Tetapi tanpa alat yang canggih saya menemukan alat sederhana mengukur tingkat polusi udara. Tepatnya alat itu disebut cutton bud. Sebuah batang kecil yang terbuat (biasanya) dari plastik dimana dikedua ujungnya ada buntalan kapas. Kebiasan membersihkan lubang telinga dan lubang hidung ini dikarenakan debu dan polusi udara di kota dimana saya bekerja, yakni kota Jakarta. Setiap hari saya membersihkan lubang hidung dan telinga. Hasilnya: KOTOR.

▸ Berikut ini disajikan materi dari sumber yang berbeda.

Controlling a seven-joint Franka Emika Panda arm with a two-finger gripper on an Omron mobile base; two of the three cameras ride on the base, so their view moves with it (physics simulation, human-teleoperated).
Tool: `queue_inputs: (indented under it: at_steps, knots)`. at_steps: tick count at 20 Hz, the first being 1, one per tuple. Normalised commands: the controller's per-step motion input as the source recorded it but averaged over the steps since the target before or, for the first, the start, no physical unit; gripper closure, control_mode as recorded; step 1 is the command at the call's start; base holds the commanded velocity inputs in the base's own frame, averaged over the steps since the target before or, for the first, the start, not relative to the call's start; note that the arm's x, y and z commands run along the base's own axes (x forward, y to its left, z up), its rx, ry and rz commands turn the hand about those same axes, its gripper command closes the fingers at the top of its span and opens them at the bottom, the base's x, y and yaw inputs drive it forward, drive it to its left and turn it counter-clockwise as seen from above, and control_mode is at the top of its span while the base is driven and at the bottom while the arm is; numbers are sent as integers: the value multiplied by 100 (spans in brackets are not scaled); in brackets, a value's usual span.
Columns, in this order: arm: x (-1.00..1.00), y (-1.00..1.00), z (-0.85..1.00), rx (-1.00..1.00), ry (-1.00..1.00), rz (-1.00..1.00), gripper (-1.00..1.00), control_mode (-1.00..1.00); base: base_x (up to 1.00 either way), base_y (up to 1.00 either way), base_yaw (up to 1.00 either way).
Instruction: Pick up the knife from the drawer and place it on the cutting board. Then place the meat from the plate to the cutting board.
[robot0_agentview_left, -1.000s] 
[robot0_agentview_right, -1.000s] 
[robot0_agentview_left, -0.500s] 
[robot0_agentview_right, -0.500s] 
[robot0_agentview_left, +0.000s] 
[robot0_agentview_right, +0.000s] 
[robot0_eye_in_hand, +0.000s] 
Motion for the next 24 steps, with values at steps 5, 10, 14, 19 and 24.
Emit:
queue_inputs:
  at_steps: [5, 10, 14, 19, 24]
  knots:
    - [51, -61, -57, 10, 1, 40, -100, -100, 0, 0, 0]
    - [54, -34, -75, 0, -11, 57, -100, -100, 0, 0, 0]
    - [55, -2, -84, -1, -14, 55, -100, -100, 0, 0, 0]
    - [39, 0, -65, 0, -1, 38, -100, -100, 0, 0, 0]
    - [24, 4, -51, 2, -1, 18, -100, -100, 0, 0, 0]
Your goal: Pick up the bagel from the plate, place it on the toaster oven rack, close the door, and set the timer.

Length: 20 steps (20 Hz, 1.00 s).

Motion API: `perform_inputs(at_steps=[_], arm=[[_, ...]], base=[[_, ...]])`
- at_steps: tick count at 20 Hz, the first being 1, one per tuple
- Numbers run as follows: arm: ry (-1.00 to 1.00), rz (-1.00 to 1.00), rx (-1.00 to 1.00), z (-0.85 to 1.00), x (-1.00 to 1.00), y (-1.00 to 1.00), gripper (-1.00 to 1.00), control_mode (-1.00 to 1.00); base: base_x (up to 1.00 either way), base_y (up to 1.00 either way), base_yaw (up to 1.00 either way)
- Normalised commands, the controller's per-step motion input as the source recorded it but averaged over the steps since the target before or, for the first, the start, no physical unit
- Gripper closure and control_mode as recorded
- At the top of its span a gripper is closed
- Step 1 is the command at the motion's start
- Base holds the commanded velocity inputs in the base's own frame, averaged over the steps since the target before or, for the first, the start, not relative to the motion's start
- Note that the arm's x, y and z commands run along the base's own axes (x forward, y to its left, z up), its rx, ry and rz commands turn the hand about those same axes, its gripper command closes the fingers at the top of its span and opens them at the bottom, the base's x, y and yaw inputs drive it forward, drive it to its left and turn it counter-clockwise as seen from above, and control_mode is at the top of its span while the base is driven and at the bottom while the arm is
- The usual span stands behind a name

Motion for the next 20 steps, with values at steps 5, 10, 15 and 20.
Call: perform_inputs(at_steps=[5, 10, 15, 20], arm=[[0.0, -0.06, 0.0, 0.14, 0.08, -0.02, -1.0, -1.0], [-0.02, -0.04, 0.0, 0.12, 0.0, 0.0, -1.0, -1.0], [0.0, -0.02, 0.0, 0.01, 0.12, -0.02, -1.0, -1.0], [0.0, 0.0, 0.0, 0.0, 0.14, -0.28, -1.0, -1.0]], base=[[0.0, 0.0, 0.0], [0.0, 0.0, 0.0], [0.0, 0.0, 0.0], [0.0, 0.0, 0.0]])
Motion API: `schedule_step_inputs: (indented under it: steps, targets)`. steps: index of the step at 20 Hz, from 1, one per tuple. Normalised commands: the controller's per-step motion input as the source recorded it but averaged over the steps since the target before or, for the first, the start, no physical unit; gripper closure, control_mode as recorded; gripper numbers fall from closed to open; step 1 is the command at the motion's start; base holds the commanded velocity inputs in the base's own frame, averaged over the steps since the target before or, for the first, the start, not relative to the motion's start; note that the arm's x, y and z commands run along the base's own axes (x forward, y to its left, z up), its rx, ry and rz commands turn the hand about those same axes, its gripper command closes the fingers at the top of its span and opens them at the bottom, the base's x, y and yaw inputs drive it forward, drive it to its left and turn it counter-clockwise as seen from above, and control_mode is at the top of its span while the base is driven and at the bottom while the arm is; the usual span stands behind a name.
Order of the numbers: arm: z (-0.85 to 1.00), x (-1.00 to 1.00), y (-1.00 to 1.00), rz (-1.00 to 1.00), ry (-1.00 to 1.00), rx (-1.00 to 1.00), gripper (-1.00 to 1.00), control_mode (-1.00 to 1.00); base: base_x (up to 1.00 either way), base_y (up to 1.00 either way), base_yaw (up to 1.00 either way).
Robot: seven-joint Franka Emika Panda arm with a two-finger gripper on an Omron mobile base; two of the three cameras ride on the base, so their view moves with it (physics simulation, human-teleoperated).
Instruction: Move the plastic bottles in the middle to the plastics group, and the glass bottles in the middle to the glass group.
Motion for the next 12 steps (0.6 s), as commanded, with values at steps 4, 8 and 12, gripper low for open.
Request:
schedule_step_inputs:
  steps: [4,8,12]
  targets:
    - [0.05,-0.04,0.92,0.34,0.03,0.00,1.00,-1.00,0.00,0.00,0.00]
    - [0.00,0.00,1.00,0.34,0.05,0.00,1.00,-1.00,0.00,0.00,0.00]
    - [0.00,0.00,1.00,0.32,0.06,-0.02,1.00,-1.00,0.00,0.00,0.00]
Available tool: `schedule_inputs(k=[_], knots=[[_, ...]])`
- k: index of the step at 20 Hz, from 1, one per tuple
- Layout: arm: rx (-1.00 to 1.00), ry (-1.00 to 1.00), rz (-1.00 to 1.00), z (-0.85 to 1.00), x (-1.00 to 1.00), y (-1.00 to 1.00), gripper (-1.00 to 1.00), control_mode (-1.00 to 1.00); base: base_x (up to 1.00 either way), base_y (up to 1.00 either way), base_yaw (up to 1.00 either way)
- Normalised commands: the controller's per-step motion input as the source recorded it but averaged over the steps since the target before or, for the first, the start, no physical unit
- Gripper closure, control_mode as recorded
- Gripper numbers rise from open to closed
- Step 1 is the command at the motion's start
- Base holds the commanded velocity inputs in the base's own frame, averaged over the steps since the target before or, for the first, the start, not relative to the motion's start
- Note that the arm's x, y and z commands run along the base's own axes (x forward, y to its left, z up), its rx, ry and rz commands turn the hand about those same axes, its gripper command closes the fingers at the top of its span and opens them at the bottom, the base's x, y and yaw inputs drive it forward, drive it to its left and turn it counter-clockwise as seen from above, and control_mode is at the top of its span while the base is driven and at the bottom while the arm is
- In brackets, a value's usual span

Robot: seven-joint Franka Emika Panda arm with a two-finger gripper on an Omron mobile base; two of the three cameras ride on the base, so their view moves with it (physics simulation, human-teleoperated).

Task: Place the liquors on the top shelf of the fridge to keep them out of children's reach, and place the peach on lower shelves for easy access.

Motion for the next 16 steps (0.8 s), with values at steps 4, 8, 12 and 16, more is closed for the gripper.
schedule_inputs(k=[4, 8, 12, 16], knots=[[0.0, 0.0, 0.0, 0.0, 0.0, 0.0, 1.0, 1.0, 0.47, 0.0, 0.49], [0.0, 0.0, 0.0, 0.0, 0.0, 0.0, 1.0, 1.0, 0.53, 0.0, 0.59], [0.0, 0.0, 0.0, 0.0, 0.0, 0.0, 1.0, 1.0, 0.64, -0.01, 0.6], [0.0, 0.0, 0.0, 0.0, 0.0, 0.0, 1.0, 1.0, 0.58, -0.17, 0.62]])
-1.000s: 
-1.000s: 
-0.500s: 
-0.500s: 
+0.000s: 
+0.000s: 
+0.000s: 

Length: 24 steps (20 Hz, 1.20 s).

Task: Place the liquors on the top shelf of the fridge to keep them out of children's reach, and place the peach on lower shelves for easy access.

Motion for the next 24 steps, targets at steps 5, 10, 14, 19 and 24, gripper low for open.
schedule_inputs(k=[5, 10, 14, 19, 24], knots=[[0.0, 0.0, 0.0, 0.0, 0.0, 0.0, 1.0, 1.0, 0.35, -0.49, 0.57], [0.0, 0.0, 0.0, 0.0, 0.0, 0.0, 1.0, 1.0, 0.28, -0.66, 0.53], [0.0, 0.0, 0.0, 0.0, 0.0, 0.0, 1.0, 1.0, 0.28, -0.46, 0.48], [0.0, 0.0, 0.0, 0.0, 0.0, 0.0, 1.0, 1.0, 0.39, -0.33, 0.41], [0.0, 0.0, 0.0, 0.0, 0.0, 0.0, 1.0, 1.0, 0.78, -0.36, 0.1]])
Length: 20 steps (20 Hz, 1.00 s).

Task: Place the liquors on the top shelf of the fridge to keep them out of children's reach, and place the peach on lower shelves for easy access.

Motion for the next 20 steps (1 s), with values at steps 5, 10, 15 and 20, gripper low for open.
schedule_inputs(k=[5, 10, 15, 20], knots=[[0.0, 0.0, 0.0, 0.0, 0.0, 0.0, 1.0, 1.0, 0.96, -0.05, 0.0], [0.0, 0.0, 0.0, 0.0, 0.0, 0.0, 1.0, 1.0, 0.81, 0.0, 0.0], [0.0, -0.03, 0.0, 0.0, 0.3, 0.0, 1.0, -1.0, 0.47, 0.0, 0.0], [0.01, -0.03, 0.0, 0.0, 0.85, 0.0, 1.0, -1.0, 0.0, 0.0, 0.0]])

Karena sudah menjadi kebiasaan, maka kemanapun saya pergi, saya selalu membawanya. Ke Kuala Lumpur, ke Mekkah & Madinah, termasuk ke Nancy. Hasilnya, di KL udara cukup bersih, Makkah dan Madinah pun begitu. Apalagi kota Nancy yang memang hijau permai, dan udaranya segara. Bersih sekali. Persoalannya, tidakkah hal kecil ini terpikirkan oleh pemerintah daerah setempat? Yang katanya ahli dalam menata kota ini? Seperti persoalan kecil, persoalan polusi udara, tetapi saya yakin dampaknya akan sangat besar terhadap kesehatan penduduk dan lain-lainnya. Jika banyak penduduk Jakarta sakit karena polusi udara, berapa banyak biaya yang dikeluarkan untuk pengobatan, belum lagi jika dampak polusi ini pada hal-hal lainnya. Lengkaplah sudah penderitaan.

Dari hal kecil, hendaklah kita banyak belajar. Bukankah Tuhan pun di dalam kitab suci mengajarkan kepada kita dengan hal-hal yang tampak sepele? Lebah, nyamuk, dst.